What you have to do: Search the listing for the word "purple". Copy every line where it is found.
....
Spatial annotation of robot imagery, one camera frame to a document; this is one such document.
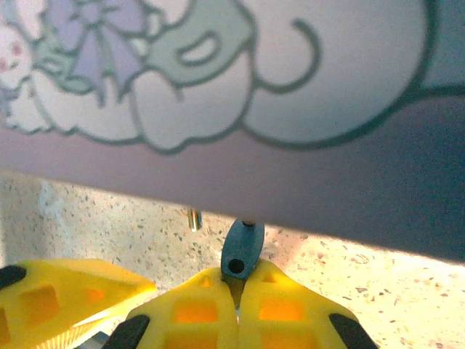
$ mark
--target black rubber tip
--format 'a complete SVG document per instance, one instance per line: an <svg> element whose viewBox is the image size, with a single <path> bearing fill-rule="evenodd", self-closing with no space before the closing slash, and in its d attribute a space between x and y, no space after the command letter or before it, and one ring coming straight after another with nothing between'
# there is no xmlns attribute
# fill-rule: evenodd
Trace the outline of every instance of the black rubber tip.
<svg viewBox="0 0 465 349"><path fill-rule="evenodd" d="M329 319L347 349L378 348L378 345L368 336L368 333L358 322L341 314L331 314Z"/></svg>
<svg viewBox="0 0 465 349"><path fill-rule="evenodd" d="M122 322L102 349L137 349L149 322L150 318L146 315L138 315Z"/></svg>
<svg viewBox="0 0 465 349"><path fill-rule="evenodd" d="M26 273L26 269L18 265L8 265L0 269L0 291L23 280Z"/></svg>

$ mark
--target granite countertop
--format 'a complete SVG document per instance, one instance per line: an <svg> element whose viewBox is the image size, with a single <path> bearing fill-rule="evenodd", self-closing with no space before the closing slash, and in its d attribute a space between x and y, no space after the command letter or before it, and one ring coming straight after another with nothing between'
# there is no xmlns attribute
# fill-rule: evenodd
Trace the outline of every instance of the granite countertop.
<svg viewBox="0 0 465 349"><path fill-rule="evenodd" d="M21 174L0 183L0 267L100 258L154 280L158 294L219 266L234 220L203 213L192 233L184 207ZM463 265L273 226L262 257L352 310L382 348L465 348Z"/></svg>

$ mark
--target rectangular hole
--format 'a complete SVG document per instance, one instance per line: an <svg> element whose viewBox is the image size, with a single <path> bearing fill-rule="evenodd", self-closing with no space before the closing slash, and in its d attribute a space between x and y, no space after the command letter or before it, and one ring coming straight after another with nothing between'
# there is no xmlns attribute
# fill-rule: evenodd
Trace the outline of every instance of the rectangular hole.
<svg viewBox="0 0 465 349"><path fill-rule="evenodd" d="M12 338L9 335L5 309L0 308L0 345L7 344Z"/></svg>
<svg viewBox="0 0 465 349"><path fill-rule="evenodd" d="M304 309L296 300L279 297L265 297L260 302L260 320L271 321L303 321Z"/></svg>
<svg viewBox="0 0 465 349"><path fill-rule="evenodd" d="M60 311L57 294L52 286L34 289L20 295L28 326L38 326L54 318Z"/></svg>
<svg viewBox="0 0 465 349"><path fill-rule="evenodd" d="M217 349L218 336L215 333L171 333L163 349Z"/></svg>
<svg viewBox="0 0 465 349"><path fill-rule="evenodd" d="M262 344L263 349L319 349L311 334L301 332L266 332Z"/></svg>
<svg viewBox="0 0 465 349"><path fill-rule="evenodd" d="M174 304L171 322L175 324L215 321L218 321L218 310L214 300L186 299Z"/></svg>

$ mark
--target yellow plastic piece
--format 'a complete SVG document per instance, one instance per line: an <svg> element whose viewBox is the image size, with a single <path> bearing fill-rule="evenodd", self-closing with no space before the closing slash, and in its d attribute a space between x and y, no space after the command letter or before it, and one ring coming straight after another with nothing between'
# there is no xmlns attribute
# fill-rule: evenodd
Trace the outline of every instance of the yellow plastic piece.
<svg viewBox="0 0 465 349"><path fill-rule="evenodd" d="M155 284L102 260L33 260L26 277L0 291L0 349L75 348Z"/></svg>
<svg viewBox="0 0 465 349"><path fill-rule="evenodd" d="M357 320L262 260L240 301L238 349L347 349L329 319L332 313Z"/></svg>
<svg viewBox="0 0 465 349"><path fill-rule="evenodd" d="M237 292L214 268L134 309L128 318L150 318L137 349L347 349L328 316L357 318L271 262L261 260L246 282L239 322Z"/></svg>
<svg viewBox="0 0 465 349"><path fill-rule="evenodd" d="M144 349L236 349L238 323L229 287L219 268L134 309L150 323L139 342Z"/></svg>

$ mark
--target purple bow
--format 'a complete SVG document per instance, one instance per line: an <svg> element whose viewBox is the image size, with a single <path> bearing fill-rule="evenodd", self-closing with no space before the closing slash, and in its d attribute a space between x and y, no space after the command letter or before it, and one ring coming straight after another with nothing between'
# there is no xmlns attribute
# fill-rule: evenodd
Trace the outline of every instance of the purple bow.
....
Exercise response:
--target purple bow
Trace the outline of every instance of the purple bow.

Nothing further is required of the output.